• What to work on: Return all of the data exactly, omitting any images.

[Recorded information — start]

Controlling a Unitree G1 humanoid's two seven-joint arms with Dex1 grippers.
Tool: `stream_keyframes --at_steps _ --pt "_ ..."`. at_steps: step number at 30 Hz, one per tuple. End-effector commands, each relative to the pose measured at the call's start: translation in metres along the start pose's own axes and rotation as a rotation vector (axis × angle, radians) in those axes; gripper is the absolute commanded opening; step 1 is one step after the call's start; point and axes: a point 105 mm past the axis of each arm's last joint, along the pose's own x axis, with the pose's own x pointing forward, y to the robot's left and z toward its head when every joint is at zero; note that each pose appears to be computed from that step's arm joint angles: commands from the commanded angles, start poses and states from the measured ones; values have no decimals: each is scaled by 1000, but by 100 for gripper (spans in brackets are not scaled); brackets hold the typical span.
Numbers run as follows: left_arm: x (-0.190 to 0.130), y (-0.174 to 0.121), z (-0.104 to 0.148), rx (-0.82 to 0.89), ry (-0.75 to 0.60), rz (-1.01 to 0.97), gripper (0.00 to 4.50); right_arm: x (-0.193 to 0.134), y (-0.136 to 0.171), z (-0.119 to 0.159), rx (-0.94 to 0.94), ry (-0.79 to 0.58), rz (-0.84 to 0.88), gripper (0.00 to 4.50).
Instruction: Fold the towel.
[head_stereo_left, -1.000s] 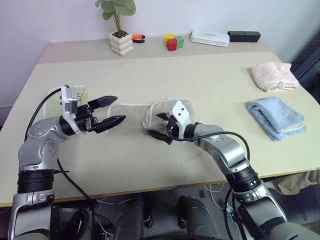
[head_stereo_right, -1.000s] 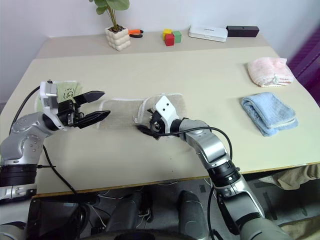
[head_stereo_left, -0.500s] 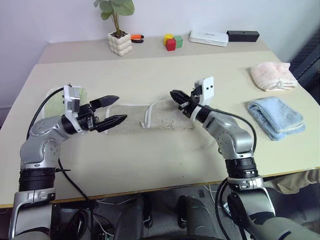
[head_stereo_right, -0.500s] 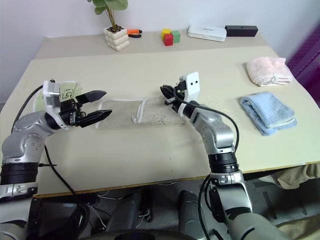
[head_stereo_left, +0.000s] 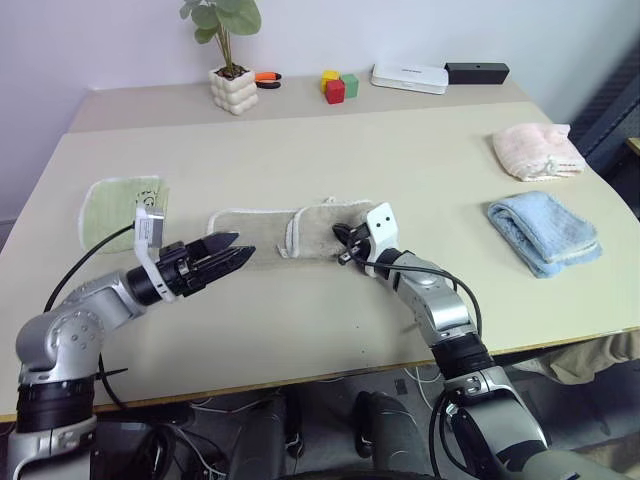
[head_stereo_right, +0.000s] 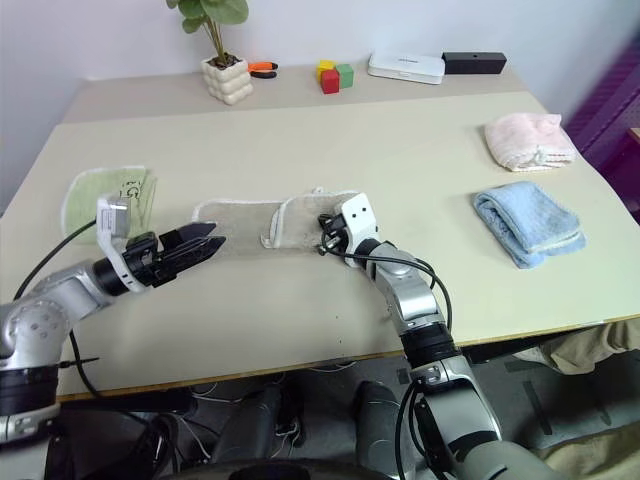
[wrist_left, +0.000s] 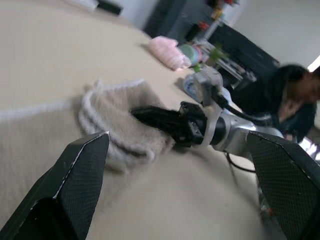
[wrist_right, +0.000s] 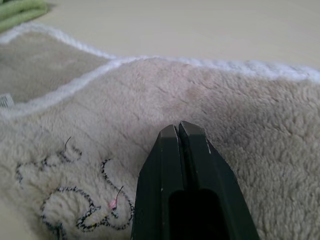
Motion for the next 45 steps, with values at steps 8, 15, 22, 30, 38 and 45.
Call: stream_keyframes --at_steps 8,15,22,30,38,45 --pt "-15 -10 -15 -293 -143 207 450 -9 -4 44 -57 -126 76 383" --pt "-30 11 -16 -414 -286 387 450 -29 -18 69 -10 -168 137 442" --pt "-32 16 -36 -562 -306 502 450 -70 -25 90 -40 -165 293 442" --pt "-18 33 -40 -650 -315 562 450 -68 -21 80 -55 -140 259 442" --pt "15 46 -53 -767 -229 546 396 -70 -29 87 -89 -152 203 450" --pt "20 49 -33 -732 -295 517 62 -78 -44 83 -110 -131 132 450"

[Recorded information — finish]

• Problem solution:
Controlling a Unitree G1 humanoid's two seven-joint arms with Dex1 grippers.
Tool: `stream_keyframes --at_steps _ --pt "_ ..."`. at_steps: step number at 30 Hz, one per tuple. End-effector commands, each relative to the pose measured at the call's start: translation in metres along the start pose's own axes and rotation as a rotation vector (axis × angle, radians) in those axes; gripper is the absolute commanded opening; step 1 is one step after the call's start; point and axes: a point 105 mm past the axis of each arm's last joint, along the pose's own x axis, with the pose's own x pointing forward, y to the robot's left and z toward its head when every joint is at zero; note that each pose appears to be computed from that step's arm joint angles: commands from the commanded angles, start poses and states from the measured ones; values have no decimals: each is scaled by 1000, but by 100 for gripper (spans in brackets are not scaled); brackets hold the typical span.
Numbers run as follows: left_arm: x (-0.190 to 0.130), y (-0.174 to 0.121), z (-0.104 to 0.148), rx (-0.82 to 0.89), ry (-0.75 to 0.60), rz (-1.01 to 0.97), gripper (0.00 to 4.50); right_arm: x (-0.193 to 0.134), y (-0.136 to 0.171), z (-0.119 to 0.159), rx (-0.94 to 0.94), ry (-0.79 to 0.58), rz (-0.84 to 0.88), gripper (0.00 to 4.50).
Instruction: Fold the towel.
[head_stereo_left, -1.000s] 
[head_stereo_right, -1.000s] 
[head_stereo_left, -0.500s] 
[head_stereo_right, -0.500s] 
[head_stereo_left, +0.000s] 
[head_stereo_right, +0.000s] 
[wrist_left, +0.000s] 
[wrist_right, +0.000s] 
Motion for the next 45 steps, with values at steps 8, 15, 22, 30, 38 and 45.
Call: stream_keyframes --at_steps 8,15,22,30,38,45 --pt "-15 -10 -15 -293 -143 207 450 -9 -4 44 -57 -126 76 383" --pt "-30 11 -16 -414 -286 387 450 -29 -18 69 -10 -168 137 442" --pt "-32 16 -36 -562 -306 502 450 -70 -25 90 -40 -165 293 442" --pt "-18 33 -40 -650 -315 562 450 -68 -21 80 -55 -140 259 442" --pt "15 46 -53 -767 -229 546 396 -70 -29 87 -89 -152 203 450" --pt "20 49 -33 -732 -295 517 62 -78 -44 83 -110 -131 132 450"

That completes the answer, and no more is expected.